Linds sounds highly aggravated and mildly drunk as I shift my attention back to her. “He left you for someone else?”

“Yes,” I sigh, unable and unwilling to explain beyond that.

“What did you do?” Linds demands. “How did you fuck this up?”

“I—I didn’t,” I say. “He was in love with someone else.”

“Get him back!” my mother shouts in my ear. “You have to get him back! He was perfect! He was rich! You have to fix things with him!”

“There’s nothing to fix.”

“Tell him you’re pregnant! That’s worked for me before.”

Nausea seizes my stomach. “I’m not going to do that, Mom.” On the other side of the futon, Meredith pantomimes a strangling motion.

“Then beg. Beg him to take you back! Do whatever it takes. You are never going to do better than a man like Andrew.”

I pinch the bridge of my nose, close my eyes, and try to pretend my own mother didn’t just say those words to me. “I’m your daughter,” I squeak into the phone. “Shouldn’t you think I deserve better than a man who doesn’t love me?”

“Don’t be na?ve, Elena.”

“And it was Christmas yesterday.” Linds emits an audible gasp of confusion. “It was Christmas,” I clarify, “and you didn’t call me.”

“I—” She clears her throat. “I didn’t want to bother you, darling. I thought you were with Andrew’s family.”

“It was Christmas. It wouldn’t have bothered me to get a phone call from my mom.”

“I’m sure your father didn’t call, either,” she snaps.

“No.” I sigh again. “He didn’t. But that’s not really the point.”

“You could have called me, too, you know. This works both ways.”

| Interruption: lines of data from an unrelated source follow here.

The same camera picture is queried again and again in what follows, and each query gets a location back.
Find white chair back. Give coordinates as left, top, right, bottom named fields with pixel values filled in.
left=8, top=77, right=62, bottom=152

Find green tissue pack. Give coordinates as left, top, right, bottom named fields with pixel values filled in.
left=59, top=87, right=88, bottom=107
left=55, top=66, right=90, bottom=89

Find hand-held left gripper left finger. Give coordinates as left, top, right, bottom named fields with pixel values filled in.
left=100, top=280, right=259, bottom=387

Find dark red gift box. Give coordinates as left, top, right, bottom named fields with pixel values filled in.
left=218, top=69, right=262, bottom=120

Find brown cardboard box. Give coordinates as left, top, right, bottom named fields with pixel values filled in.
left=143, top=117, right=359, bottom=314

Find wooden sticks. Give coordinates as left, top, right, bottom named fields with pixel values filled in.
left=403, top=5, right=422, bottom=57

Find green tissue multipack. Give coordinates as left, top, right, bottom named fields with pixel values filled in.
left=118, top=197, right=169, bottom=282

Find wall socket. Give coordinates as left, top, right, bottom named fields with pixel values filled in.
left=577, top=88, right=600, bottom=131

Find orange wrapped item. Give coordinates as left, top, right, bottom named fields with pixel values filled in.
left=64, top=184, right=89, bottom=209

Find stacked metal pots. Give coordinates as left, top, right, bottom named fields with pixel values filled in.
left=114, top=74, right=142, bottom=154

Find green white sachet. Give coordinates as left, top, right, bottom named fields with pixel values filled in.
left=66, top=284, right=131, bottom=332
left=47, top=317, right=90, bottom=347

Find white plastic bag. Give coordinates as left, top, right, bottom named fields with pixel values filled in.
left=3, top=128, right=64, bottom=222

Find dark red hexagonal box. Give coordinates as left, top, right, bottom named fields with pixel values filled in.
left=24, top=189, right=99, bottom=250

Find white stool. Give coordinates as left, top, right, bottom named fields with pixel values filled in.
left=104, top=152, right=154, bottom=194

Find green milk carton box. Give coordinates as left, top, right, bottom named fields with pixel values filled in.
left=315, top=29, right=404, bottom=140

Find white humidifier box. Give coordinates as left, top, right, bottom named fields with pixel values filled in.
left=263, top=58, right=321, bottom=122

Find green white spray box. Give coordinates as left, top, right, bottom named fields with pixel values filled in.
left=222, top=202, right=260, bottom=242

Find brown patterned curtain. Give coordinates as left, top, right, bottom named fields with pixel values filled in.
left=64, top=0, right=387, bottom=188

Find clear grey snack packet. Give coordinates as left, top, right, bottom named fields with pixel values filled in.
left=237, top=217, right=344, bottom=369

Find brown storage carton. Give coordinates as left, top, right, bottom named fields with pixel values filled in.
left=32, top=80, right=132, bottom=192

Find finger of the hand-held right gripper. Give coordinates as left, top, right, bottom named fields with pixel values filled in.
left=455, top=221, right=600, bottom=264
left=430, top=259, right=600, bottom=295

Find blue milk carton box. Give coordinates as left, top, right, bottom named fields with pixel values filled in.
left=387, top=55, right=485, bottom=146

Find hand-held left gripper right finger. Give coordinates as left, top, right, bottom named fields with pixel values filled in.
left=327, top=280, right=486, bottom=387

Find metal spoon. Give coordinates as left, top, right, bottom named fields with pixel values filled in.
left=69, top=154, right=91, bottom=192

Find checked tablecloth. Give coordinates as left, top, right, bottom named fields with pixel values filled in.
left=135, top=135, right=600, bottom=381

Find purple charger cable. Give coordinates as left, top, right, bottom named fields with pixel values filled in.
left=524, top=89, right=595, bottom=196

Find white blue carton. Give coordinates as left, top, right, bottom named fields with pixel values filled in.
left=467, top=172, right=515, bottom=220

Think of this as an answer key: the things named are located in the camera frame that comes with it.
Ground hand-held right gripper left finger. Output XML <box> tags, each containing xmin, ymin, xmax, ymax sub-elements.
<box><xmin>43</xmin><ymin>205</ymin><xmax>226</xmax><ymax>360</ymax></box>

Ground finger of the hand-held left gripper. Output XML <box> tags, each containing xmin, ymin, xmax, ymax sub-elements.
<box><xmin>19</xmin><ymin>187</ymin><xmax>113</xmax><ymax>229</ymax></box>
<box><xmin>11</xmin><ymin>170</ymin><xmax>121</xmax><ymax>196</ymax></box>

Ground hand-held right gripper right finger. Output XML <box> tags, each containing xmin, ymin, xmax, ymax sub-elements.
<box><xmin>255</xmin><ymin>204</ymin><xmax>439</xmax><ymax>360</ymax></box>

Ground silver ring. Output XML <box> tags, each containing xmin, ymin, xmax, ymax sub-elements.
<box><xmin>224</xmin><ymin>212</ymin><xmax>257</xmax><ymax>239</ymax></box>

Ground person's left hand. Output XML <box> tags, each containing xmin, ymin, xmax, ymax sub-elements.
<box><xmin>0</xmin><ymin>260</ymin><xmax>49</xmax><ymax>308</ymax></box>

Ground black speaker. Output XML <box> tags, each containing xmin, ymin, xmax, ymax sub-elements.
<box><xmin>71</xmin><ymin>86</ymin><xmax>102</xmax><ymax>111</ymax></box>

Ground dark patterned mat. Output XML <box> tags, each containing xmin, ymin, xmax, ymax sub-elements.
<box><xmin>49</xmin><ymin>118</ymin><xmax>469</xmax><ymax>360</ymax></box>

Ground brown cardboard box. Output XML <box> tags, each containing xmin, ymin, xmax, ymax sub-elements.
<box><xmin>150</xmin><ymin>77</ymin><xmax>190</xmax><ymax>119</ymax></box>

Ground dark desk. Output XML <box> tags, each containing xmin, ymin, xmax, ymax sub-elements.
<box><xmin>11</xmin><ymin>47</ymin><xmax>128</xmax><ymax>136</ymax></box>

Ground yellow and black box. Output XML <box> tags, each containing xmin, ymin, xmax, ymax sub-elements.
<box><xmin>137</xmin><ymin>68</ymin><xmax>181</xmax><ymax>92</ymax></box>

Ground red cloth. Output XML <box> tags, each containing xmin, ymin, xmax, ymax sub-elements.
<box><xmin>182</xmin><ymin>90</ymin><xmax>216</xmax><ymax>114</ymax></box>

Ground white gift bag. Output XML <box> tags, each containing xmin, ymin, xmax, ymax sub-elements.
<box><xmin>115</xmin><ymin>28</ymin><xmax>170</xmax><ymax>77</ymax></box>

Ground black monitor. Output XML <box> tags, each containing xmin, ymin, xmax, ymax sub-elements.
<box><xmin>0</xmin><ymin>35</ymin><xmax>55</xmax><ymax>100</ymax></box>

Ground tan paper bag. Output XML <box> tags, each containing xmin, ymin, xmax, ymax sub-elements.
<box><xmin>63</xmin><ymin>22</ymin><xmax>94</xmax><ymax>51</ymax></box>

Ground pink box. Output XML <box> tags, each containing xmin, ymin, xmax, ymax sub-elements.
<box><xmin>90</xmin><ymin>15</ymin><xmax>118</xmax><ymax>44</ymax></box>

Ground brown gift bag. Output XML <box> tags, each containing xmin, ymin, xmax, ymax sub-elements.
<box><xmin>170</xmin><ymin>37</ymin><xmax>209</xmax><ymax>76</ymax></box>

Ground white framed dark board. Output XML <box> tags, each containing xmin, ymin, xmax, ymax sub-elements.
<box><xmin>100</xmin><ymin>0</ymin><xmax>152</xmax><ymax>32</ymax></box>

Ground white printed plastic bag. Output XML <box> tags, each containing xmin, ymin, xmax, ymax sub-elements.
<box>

“I could have,” I concede. Meredith looks ready to pounce, ready to rip the phone from my hands if I dare retreat into an apology. But I’m not going to apologize to my mom. “But I’m the kid, and you’re the parent, and it would have been nice if you called.”

“I’m calling now, aren’t I?”

“You are,” I say calmly. “But if you’re calling about money, I need to tell you that I’m not going to be sending you money anymore.”